Katchen, one of the cases on which the majority relies, speaks of the “Bankruptcy Act” as “convert[ing] the creditor’s legal claim into an equitable claim.” 382 U.S. at 336, 86 S.Ct. at 476. There is no question that, by its statutes governing bankruptcy, Congress has compelled creditors with legal claims to present those claims in an equitable forum, i.e. the bankruptcy court. The process of compelled presentation of claims and allowance and disallowance of claims in an equitable forum which requires equal treatment for claimants similarly situated, invalidates preferences, and enables a debtor to start afresh implicates public policies that go beyond the adjudication of private rights. Thus, although the majority eschews denominating the presentation of creditors’ claims in bankruptcy as involving “public rights,” I believe no other explanation is possible. I recognize that the Granfinanciera Court stopped short of declaring the restructuring of debtor-creditor relations in bankruptcy a “public right,” see 492 U.S. at 56 n. 11, 109 S.Ct. at 2798 n. 11, but neither did it say anything inconsistent with that view.

More crucial to the issue before us, of course, is what claims are encompassed withr in the “public rights” in the bankruptcy context. I do not disagree with the majority’s view that those claims that have been asserted by creditors are part of the claims-allow-anee process which is integral to the restructuring of the debtor-creditor relationship, and therefore those claimants can constitutionally be deprived of their jury trial right with respect to those claims.

My disagreement with the majority is primarily based on its conclusion that the Billings’ malpractice claim fits into that definition. The distinguishing feature between Granfinanciera and Langenkamp was whether the creditors had filed a claim against the estate. In Granfinanciera, they had not. In Langenkamp, they had. As the Court stated in Langenkamp, by filing a claim the creditors were said to have “trigger[ed] the process of ‘allowance and disal-lowance of claims,’ ” Langenkamp, 498 U.S. at 44, 111 S.Ct. at 331 (quoting Granfinanciera, 492 U.S. at 58, 109 S.Ct. at 2799). In Langenkamp, the issue was whether the creditors, having filed their claim, were entitled to a jury trial when the trustee then sued them to recover allegedly preferential monetary transfers. In holding they were not, Langenkamp explained its interconnection with Granfinanciera by stating that “[i]f the creditor is met, in turn, with a preference action from the trustee, that action becomes part of the claims-allowance process which is triable only in equity. [Granfinanciera, 492 U.S. at 58-59, 109 S.Ct. at 2799.] In other words, the creditor’s claim and the ensuing preference action by the trustee become integral to the restructuring of the debtor-creditor relationship through the bankruptcy court’s equity jurisdiction, [Id] at 57-58, 109 S.Ct. at 2798-99. As such, there is no Seventh Amendment right to a jury trial.” Langenkamp, 498 U.S. at 44-45, 111 S.Ct. at 331.
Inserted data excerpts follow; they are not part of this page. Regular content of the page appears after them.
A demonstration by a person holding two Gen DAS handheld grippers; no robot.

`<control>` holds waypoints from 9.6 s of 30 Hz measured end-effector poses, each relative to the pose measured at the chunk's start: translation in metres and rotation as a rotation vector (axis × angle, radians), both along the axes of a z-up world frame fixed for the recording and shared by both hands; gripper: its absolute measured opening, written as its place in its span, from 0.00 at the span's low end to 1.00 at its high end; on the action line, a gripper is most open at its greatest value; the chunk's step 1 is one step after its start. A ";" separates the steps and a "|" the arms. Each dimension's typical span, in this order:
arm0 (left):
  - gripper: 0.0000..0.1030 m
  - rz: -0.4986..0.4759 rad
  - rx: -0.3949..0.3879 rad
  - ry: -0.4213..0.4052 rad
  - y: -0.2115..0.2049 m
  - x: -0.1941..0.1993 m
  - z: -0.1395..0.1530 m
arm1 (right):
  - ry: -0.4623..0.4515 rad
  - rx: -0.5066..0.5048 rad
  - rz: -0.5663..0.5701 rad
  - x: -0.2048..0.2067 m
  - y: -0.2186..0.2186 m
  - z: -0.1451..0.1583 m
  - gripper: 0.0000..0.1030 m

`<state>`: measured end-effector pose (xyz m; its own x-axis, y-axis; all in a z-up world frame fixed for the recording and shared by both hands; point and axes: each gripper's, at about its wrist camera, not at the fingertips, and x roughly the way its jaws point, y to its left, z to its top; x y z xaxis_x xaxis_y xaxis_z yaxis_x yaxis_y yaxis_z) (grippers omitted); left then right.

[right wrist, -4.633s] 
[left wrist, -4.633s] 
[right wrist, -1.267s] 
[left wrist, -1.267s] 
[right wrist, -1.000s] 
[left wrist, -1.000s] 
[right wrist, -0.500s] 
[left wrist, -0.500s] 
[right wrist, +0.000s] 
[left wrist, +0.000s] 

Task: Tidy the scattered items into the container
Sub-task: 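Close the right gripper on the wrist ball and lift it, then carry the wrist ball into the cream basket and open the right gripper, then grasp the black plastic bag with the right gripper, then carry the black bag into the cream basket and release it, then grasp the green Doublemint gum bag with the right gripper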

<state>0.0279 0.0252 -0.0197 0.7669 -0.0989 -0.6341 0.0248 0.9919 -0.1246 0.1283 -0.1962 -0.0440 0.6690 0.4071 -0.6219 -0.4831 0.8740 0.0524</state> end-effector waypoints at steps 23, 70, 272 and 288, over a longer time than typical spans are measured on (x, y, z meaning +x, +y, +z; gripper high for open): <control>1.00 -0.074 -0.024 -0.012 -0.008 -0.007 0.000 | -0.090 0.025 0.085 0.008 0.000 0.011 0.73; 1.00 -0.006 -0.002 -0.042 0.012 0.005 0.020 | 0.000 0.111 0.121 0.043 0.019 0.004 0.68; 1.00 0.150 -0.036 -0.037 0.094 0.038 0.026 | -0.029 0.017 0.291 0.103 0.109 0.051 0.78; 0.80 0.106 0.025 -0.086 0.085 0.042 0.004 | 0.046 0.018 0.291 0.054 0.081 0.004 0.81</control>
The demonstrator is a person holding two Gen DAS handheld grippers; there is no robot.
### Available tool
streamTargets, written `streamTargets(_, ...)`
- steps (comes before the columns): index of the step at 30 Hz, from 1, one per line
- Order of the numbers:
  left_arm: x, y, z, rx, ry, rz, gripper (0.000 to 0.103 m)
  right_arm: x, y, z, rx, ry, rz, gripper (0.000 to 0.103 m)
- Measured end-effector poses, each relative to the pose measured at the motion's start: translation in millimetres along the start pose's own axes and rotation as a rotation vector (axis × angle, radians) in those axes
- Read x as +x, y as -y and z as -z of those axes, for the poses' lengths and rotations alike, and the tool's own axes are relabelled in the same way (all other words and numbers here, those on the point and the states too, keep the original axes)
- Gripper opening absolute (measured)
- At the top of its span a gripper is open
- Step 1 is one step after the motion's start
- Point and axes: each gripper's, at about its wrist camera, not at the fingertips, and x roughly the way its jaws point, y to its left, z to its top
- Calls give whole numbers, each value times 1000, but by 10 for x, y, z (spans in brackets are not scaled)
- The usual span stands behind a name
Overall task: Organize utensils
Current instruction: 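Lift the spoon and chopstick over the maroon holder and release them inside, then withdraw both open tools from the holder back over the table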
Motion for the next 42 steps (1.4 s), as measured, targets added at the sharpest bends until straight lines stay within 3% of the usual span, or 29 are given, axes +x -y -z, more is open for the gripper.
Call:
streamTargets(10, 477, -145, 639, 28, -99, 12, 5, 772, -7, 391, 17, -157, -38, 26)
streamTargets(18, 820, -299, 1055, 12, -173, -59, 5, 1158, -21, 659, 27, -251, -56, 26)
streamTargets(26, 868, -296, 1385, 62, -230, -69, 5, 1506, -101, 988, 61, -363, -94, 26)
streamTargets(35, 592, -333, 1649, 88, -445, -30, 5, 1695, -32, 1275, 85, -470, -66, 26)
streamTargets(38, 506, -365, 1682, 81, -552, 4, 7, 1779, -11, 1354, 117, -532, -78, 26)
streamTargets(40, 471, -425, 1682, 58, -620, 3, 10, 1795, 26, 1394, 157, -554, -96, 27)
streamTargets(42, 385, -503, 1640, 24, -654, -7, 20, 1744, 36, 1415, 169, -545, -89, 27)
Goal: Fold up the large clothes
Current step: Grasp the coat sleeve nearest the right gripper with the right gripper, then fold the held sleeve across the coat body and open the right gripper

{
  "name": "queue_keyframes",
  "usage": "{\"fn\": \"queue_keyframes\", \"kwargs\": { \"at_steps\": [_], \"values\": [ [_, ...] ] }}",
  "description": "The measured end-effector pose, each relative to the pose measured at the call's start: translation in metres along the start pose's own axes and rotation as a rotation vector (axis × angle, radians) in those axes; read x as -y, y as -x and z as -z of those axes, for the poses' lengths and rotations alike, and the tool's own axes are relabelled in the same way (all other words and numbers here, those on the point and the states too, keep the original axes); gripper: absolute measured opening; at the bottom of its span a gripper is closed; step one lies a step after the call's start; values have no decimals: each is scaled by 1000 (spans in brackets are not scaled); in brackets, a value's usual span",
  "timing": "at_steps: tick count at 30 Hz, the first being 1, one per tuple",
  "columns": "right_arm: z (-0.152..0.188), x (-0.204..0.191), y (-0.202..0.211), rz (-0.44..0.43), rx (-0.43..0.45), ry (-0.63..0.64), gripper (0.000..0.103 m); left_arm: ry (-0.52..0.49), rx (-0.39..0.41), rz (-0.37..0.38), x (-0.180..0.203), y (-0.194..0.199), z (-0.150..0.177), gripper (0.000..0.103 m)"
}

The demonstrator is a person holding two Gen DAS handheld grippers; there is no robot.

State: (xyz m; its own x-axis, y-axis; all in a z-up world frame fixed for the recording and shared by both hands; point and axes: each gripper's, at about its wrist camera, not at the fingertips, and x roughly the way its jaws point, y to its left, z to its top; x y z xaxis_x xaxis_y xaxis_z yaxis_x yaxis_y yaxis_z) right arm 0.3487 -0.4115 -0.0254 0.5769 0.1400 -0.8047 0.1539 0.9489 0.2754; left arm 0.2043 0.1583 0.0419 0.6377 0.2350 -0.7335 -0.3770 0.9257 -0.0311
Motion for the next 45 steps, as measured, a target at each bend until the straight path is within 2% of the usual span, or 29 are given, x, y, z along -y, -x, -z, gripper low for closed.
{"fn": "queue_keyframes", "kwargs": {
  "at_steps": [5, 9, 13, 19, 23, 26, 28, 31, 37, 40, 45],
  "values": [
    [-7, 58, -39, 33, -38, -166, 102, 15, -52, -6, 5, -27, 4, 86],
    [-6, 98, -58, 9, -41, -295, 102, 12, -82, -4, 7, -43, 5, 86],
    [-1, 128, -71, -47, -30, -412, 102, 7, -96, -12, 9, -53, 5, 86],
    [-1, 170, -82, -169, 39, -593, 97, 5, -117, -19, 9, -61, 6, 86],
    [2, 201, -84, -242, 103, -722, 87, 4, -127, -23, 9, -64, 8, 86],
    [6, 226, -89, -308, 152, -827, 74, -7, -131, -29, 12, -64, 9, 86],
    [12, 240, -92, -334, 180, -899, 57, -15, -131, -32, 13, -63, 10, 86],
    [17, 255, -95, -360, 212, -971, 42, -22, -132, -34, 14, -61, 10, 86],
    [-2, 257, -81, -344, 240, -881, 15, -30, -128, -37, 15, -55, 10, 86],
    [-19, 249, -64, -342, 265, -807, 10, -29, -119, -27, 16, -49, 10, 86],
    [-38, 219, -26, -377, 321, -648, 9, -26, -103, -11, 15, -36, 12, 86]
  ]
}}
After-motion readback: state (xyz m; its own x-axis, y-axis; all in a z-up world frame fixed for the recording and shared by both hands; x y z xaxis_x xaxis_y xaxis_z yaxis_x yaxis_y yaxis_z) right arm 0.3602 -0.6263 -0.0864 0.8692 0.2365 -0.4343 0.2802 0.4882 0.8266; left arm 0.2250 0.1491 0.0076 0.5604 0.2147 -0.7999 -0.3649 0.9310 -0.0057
Langenkamp made clear, however, that “[i]f a party does not submit a claim against the bankruptcy estate ... the trustee can recover allegedly preferential transfers only by filing what amounts to a legal action to recover a monetary transfer. In those circumstances the preference defendant is entitled to a jury trial.” Id. at 45, 111 S.Ct. at 331 (emphasis in original).

This is the same analysis as presented in Katchen v. Landy, 382 U.S. 323, 336, 86 S.Ct. 467, 476, 15 L.Ed.2d 391 (1966):

although petitioner might be entitled to a jury trial on the issue of preference if he presented no claim in the bankruptcy proceeding and awaited a federal plenary action by the trustee, when the same issue arises as part of the process of allowance and disallowance of claims, it is triable in equity. The Bankruptcy Act, passed pursuant to the power given to Congress by Art. I, § 8, of the Constitution to establish uniform laws on the subject of bankruptcy, converts the creditor’s legal claim into an *1257equitable claim to a pro rata share of the res.

(citation omitted) (emphasis added).

III.

To recapitulate, only claims that are part of the “process of allowance and disallowance of claims” that is “integral to the restructuring of the debtor-creditor relationship,” Langenkamp, 498 U.S. at 44, 111 S.Ct. at 331 (quotations omitted), are “public rights” which need not be tried to a jury. Both Langenkamp and Katchen involved creditors bringing a claim to bankruptcy to adjudicate their pro rata shares of the res. Granfinan-ciera differed because it more involved a “state-law contract claim[] brought by a bankrupt corporation to augment the bankruptcy estate than [it did] creditors’ hierarchically ordered claims to a pro rata share of the bankruptcy res.” Granfinanciera, 492 U.S. at 56, 109 S.Ct. at 2798. The Billings’ malpractice action is more analogous to Granfinanciera since it is an effort by the debtor to augment the estate as to a creditor who has not filed a pre-petition claim.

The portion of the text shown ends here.